I vantaggi nell’uso di lievito madre rispetto al comune lievito da panificazione (contenente solo S. Cerevisiae) sono:

- migliore elasticità

- migliore profilo aromatico

- alveolatura più fine e regolare

- prolungamento della shelf-life dei prodotti finiti.

 

Tali sistemi vengono fermentati in singolo stadio, mediante l’aggiunta di colture starter ad alta concentrazione (rapporto batteri lattici - lieviti 100:1), per 15-24 ore e successivamente essiccati per garantire conservazione, standardizzazione e qualità. Le polveri così ottenute offrono vantaggi in fase di manipolazione, trasporto e stoccaggio. Tuttavia, la scelta dei ceppi e l’operazione di disidratazione rappresentano i punti critici del processo. I batteri lattici devono, infatti, essere tolleranti agli ambienti acidi e resistenti alle alte temperature impiegate durante le fasi di essiccamento.

 

Confronto di prodotti commerciali di lieviti madre essiccati

Lo scopo di questo lavoro è stato quello di confrontare le performance di diversi lieviti madre essiccati presenti in commercio per la produzione di pane.

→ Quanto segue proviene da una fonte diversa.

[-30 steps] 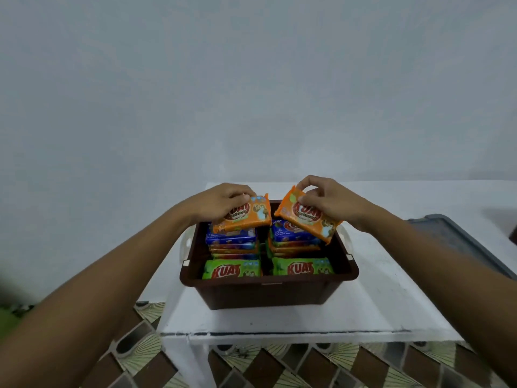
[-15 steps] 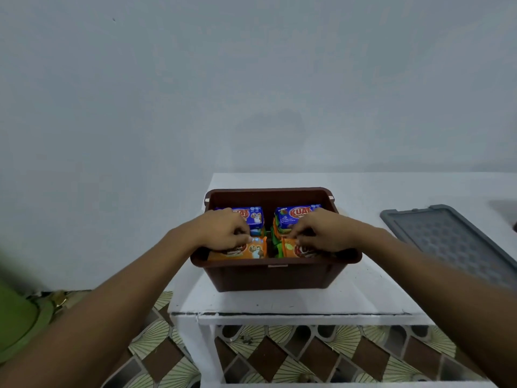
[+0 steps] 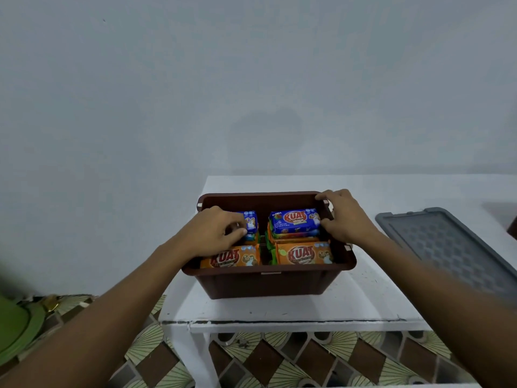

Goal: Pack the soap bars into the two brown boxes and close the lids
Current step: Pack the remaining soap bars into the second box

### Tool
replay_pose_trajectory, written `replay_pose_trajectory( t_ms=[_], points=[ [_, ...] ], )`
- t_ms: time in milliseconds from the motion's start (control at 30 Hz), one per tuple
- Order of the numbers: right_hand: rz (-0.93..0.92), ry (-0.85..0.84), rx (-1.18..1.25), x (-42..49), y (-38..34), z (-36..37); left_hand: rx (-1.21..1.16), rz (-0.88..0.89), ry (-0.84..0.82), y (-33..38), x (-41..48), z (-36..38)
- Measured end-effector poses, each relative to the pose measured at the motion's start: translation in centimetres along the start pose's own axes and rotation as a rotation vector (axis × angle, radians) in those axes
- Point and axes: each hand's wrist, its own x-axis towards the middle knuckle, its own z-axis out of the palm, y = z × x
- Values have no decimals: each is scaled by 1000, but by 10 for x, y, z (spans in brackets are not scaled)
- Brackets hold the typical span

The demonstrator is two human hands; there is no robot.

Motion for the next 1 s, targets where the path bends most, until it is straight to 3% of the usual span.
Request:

A tal fine, sono stati scelti tre prodotti del mercato:

- Madre A  -> 70% lievito naturale e 30% lievito di birra

- Madre B  -> 70% lievito naturale e 30% lievito di birra

- Madre C  -> 75% lievito naturale e 25% lievito di birra

 

Si è utilizzato un preparato commerciale di lievito di birra essiccato (100% S. cerevisiae) per la produzione di pane da utilizzare come controllo a diversi dosaggi:

- Lievito di Birra A con lo stesso dosaggio del lievito naturale  ->  70 glievito/kgfarina

- Lievito di Birra B con il dosaggio ottimale suggerito in confezione -> 20 glievito/kgfarina.

 

I campioni sono stati analizzati come riportato in Figura 1. Inoltre, sia le tre madri che il lievito di birra sono stati caratterizzati in termini di contenuto in batteri lattici totali e in lieviti totali.

 

I risultati

I risultati della ricerca hanno confermato il comportamento pseudoplastico degli impasti, con la componente elastica prevalente su quella viscosa (G’>G’’);  in particolare, i campioni derivanti da madri acide mostravano una struttura più debole rispetto a quelli ottenuti con lievito. A livello chimico-fisico, solo gli impasti al 30% in lievito presentavano un leggero abbassamento di pH, tuttavia non comparabile a quello tipico delle madri acide. Questo dato è stato confermato dalle conte microbiche dalle quali è emersa la presenza di batteri lattici vitali solo nelle madri acide al 30% in S. cerevisiae. Tuttavia, dopo cottura, solo nel prodotto formulato con l’aggiunta di lievito madre al 25% in S. cerevisiae si osservava un profilo di texture simile a quello dei controlli preparati con lievito di birra.

 

Principato, L., Duserm Garrido, G., Massari, M., Dordoni, R., Spigno, G., Produzione di pane - Impiego di madri acide commerciali, <<MACCHINE ALIMENTARI>>, 2019; (Marzo): 30-32.